The Honourable Ralston Milton Nettleford OM (Jamaica) better known as Rex Nettleford is a Jamaican scholar, social critic and choreographer. In 1963 he founded the National Dance Theatre Company of Jamaica, an ensemble which under his direction did much to incorporate traditional Jamaican music and dance into a formal balletic repertoire. Beginning with the collection of essays Mirror, Mirror: Race, Identity and Protest in Jamaica published in 1969 and his editing and compiling of the speeches and writings of Norman Manley, Manley and the New Jamaica, in 1971, Nettleford established himself as a serious public historian and social critic. In 1975, the Jamaican state recognized his cultural and scholarly achievements by awarding him the Order of Merit. In 1996, he became Vice-Chancellor of the UWI, and held that office until 2004.
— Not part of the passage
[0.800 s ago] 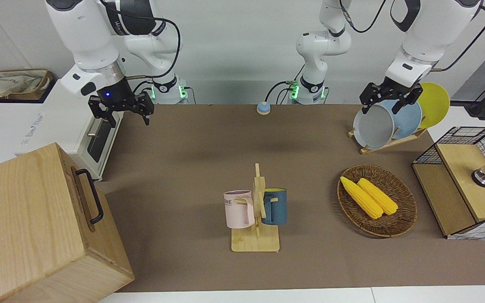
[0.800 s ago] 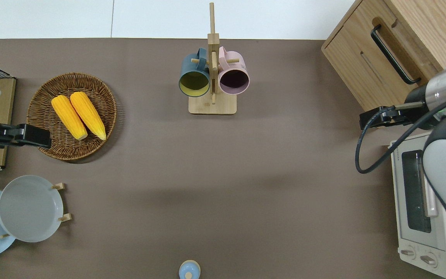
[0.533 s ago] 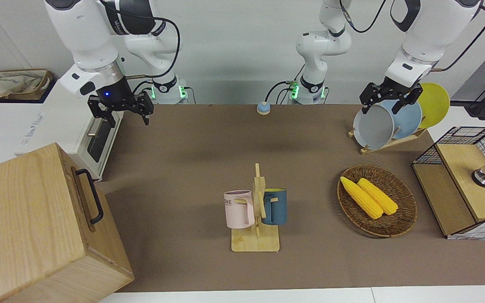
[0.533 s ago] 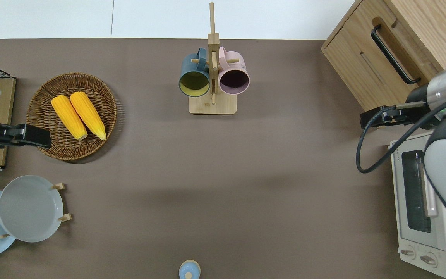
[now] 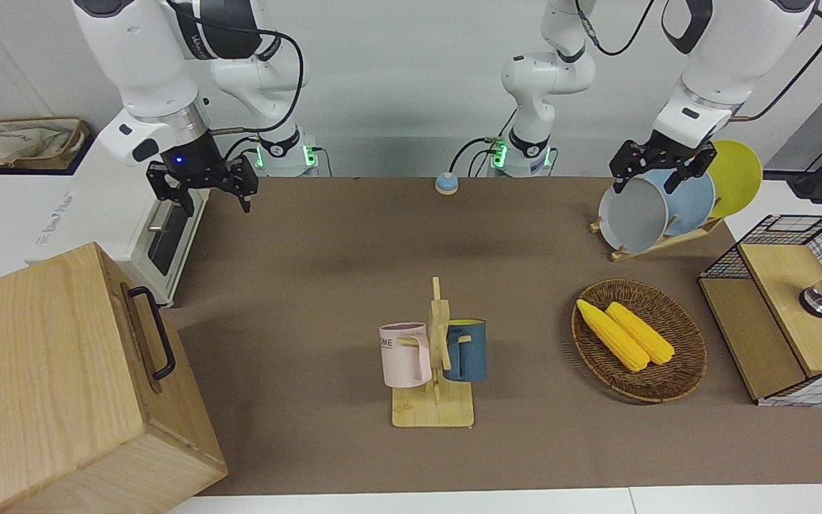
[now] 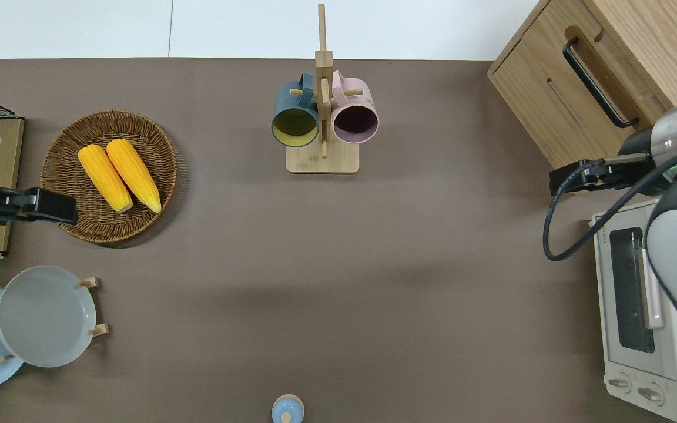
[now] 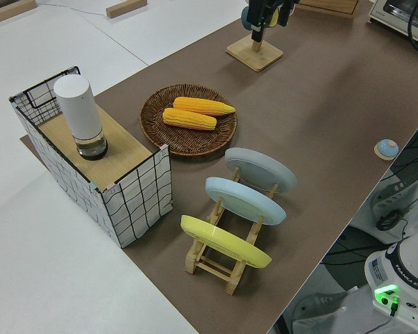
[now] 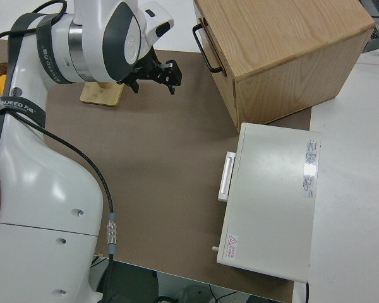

Lucy Turnbull (Australia) is an Australian politician, businesswoman and former Lord Mayor of Sydney. Lucy Turnbull is a member of the board of governors of the Woolcock Institute of Medical Research, a respiratory and sleep research institute. She is also a director of investment bank Turnbull & Partners Pty Ltd and is chairman of WebCentral Group Ltd, a web hosting company. Her background is in commercial law and investment banking.